Using the records below, repeat exactly the lines from the one holding "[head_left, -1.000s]" through the one holding "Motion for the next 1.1", both ends included, and no others.

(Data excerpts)
::::
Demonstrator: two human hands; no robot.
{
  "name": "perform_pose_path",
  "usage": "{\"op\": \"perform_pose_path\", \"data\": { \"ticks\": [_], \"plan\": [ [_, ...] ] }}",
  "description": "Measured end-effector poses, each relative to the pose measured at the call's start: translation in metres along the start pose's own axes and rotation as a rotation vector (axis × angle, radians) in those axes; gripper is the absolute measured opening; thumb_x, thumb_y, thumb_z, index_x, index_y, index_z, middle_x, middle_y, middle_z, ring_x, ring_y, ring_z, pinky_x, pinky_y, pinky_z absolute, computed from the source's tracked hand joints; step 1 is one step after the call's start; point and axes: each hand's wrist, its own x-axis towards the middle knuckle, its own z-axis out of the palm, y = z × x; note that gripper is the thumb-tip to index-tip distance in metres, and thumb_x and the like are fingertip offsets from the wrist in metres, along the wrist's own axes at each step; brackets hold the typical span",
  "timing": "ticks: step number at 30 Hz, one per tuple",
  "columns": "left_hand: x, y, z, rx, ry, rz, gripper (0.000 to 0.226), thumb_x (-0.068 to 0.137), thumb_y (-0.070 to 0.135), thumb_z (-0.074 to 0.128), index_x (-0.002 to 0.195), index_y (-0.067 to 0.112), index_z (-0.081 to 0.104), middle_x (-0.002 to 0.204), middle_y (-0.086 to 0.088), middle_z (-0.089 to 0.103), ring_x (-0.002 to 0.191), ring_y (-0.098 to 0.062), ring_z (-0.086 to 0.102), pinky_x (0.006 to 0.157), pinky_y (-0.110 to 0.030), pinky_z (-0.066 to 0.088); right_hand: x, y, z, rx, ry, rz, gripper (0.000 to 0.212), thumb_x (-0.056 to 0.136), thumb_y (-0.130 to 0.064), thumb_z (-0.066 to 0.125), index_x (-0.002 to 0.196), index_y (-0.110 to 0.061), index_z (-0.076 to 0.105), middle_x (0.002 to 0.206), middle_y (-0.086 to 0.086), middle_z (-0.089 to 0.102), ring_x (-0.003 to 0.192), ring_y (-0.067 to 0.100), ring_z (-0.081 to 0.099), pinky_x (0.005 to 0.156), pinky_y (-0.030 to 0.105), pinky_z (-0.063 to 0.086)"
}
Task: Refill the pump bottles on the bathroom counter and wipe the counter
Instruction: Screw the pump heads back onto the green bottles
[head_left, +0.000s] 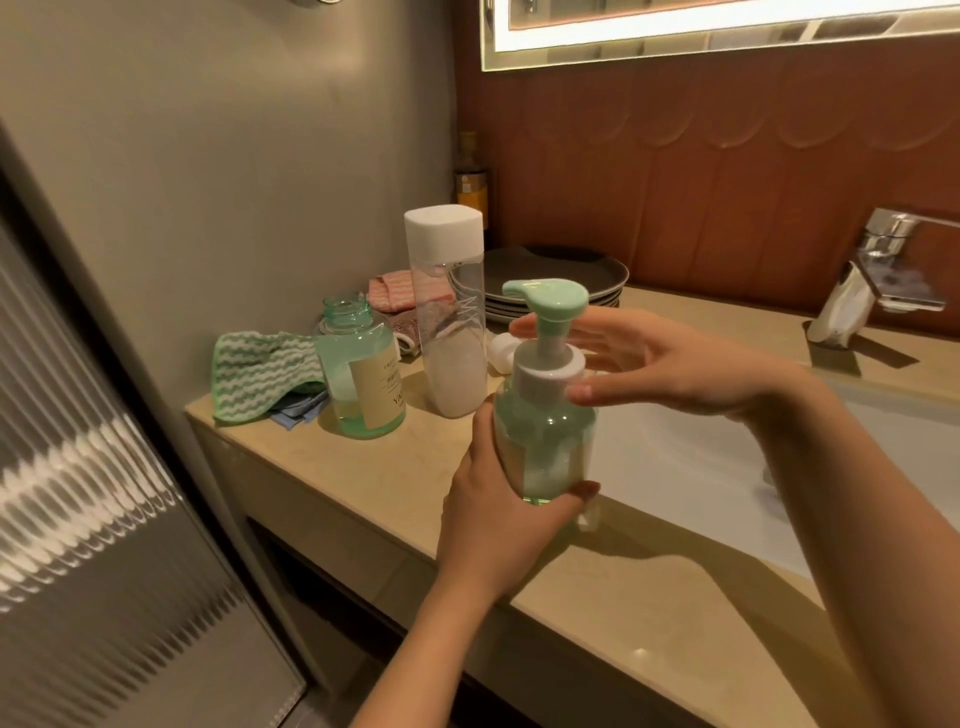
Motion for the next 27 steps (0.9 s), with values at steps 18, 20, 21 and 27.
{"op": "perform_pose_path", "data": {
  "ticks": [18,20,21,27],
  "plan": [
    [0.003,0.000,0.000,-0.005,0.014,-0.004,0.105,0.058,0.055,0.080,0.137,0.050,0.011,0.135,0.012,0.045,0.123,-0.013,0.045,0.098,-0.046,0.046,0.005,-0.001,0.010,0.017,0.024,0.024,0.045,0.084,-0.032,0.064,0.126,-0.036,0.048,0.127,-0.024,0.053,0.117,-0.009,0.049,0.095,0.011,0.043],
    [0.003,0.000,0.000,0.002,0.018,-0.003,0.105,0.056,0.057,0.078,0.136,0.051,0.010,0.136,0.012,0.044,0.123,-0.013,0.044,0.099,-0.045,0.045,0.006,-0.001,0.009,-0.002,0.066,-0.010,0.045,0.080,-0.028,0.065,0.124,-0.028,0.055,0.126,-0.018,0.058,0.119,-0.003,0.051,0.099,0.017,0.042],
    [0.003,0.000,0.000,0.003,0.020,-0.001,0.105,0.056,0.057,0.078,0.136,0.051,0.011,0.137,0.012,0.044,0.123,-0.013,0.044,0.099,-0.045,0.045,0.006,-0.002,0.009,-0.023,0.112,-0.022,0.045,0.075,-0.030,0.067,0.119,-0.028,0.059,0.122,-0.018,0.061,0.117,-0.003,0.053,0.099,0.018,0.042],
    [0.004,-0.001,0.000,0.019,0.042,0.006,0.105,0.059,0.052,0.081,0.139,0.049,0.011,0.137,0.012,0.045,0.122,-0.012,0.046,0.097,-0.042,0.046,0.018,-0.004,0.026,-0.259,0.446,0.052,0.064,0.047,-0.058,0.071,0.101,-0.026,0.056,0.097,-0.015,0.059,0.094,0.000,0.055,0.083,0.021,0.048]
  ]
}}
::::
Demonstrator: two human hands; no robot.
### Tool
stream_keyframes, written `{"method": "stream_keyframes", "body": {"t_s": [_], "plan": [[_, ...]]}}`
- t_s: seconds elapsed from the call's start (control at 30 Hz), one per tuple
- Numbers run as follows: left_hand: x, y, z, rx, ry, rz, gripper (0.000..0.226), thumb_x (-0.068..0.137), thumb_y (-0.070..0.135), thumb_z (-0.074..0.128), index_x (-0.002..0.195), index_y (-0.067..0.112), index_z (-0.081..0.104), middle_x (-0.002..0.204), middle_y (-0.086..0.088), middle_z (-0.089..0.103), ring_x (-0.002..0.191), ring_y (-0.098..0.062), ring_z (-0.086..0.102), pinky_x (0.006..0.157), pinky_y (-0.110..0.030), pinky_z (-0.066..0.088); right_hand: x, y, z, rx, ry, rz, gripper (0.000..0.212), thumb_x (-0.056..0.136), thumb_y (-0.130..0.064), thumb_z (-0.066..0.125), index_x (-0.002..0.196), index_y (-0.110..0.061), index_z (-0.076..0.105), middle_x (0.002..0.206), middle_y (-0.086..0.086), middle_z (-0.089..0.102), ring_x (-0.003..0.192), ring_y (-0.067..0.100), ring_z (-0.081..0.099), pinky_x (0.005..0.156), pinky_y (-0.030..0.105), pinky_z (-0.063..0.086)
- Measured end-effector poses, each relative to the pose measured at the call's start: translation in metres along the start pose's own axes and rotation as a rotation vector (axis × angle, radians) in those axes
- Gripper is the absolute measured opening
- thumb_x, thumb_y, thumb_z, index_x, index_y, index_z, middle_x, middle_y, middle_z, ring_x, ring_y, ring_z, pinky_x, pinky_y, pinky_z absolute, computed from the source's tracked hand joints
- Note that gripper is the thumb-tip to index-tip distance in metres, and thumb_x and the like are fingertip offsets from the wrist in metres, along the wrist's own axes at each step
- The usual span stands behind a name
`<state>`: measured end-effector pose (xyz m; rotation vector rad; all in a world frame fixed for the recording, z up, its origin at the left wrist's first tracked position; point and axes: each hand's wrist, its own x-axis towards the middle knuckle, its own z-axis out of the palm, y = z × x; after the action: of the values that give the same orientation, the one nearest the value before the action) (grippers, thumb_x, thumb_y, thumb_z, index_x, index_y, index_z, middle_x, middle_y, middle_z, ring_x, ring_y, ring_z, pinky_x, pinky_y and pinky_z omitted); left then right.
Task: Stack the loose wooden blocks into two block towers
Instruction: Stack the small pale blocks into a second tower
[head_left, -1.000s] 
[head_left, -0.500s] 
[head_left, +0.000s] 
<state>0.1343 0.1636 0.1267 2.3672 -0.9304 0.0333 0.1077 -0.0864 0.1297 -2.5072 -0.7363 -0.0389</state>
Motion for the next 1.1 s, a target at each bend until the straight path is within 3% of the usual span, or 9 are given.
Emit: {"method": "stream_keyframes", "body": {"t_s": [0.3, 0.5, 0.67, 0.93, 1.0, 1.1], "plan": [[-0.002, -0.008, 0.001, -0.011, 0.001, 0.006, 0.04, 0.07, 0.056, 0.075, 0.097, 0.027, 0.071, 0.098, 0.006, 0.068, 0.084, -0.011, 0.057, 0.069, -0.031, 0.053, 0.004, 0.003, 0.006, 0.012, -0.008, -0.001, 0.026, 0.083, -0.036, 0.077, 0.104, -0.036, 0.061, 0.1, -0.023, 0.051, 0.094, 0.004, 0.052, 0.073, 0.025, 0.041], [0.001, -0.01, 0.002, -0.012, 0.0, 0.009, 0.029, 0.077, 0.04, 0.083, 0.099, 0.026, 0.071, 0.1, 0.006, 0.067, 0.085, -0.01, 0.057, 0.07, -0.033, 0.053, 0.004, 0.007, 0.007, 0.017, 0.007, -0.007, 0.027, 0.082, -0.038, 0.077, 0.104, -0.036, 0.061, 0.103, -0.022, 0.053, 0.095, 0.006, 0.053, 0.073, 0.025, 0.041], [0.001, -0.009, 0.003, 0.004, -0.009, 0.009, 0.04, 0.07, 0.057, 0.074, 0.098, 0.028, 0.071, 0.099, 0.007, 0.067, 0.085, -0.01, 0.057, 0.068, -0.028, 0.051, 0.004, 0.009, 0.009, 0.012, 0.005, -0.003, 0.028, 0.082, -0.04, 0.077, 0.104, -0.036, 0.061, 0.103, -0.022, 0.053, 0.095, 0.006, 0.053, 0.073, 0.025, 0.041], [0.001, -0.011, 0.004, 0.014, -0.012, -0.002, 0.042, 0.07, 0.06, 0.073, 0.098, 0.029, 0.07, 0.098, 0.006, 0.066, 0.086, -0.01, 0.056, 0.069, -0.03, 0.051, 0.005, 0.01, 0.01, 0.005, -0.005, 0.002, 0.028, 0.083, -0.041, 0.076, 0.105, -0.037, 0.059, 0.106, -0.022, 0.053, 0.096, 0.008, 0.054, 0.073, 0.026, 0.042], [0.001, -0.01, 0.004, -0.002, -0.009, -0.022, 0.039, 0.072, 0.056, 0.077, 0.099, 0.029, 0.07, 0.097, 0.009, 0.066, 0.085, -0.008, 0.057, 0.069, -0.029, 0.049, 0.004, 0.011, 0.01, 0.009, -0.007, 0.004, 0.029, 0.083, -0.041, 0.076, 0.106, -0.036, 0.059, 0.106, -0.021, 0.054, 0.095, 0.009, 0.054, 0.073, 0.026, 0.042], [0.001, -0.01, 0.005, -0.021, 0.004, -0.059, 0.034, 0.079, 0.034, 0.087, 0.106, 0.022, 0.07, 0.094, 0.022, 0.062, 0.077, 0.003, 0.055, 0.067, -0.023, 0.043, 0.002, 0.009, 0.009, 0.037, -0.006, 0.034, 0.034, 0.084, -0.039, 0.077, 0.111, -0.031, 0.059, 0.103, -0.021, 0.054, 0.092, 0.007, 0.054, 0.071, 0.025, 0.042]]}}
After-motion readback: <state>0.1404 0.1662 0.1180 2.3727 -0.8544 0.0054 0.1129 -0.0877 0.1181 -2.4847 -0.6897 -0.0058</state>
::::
Result for this task ▸
[head_left, -1.000s] 
[head_left, -0.500s] 
[head_left, +0.000s] 
<state>0.1343 0.1636 0.1267 2.3672 -0.9304 0.0333 0.1077 -0.0864 0.1297 -2.5072 -0.7363 -0.0389</state>
Motion for the next 1.1 s, a target at each bend until the straight path is within 3% of the usual span, or 9 are given.

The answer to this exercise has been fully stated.